12. De rechtbank is echter van oordeel dat dit gebrek niet maakt dat de daaropvolgende bewaring onrechtmatig is, nu de ernst van het gebrek niet opweegt tegen de belangen die met de bewaring zijn gediend. Aan eiser is immers op initiatief van verweerder een advocaat toegekend die de maatregel van bewaring op enig moment heeft ontvangen en daartegen vervolgens namens eiser beroep heeft ingesteld. Hoewel deze informatie niet tijdens de uitreiking van de maatregel van bewaring schriftelijk en in een voor hem begrijpelijke taal aan eiser kenbaar is gemaakt, heeft eiser ook zonder deze mededeling gebruik kunnen maken van de hem toekomende rechtsbescherming. Daarbij is het van belang om op te merken dat uit de aan de maatregel van bewaring ten grondslag gelegde gronden en de daarbij gegeven motivering een risico op onttrekking aan het toezicht volgt.Tot slot wordt ook in aanmerking genomen dat eiser eerder, op 7 december 2023, een maatregel opgelegd heeft gekregen en tegen deze maatregel beroep heeft ingesteld bij de rechtbank. In de huidige maatregel worden dezelfde gronden met dezelfde motivering gehanteerd als in de maatregel van 7 december 2023.

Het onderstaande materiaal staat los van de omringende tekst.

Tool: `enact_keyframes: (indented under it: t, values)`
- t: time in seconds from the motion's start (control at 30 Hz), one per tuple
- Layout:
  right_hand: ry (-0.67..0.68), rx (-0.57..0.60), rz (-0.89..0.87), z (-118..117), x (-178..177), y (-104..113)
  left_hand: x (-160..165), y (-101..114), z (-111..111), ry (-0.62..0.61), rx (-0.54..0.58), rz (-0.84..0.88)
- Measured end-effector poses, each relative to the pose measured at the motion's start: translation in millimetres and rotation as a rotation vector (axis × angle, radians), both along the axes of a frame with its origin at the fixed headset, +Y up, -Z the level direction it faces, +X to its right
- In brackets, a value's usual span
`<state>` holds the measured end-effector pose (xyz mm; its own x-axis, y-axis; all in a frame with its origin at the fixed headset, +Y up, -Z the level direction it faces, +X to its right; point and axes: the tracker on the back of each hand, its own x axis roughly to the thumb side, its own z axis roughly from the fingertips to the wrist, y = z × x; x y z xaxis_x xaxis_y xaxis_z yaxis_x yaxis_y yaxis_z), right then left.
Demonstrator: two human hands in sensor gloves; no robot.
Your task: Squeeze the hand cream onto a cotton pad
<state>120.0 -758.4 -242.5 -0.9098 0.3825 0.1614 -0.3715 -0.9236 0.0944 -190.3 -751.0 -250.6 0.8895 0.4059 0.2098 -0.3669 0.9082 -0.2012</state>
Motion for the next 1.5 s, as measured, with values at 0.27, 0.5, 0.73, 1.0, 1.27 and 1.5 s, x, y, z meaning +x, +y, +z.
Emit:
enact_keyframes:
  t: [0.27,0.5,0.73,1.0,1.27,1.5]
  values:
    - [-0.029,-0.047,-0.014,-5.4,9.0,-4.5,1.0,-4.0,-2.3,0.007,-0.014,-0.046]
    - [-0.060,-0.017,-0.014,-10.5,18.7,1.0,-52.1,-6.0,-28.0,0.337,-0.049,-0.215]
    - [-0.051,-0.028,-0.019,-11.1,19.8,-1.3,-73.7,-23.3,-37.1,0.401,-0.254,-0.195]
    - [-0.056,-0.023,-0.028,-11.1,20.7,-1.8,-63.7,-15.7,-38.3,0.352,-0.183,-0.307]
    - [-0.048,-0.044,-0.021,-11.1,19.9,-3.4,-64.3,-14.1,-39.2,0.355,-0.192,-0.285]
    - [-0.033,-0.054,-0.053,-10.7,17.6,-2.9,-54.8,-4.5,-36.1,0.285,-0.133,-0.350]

13. In het kader van de ambtshalve toetsing van de maatregel stelt de rechtbank vast dat het voor de maatregel vereiste terugkeerbesluit niet is ondertekend. Het ontbreken van een ondertekening leidt tot een gebrek in het besluit. De rechtbank ziet aanleiding om het ontbreken van de ondertekening met toepassing van artikel 6:22 van de Algemene wet bestuursrecht te passeren. De ondertekening van een terugkeerbesluit is namelijk geen wettelijk vereiste.Daarnaast heeft eiser niet gesteld en onderbouwd door het gebrek te zijn benadeeld. Verder is niet gebleken dat verweerder zonder het gebrek een andersluidend besluit zou hebben genomen. Eiser is daarom niet door het gebrek in zijn belangen geschaad.
14. Verder leidt de ambtshalve toetsing niet tot het oordeel dat de maatregel van bewaring op enig moment onrechtmatig was.
15. De beroepen zijn ongegrond. Daarom wordt ook het verzoek om schadevergoeding afgewezen.
16. Gelet op wat is overwogen in rechtsoverweging 13 bestaat aanleiding om verweerder te veroordelen in de door eiser gemaakte proceskosten. Deze kosten stelt de rechtbank op grond van het Besluit proceskosten bestuursrecht voor de door een derde beroepsmatig verleende rechtsbijstand vast op € 1.750 (1 punt voor het indienen van het beroepschrift en 1 punt voor het verschijnen ter zitting met een waarde per punt van € 875 en een wegingsfactor 1).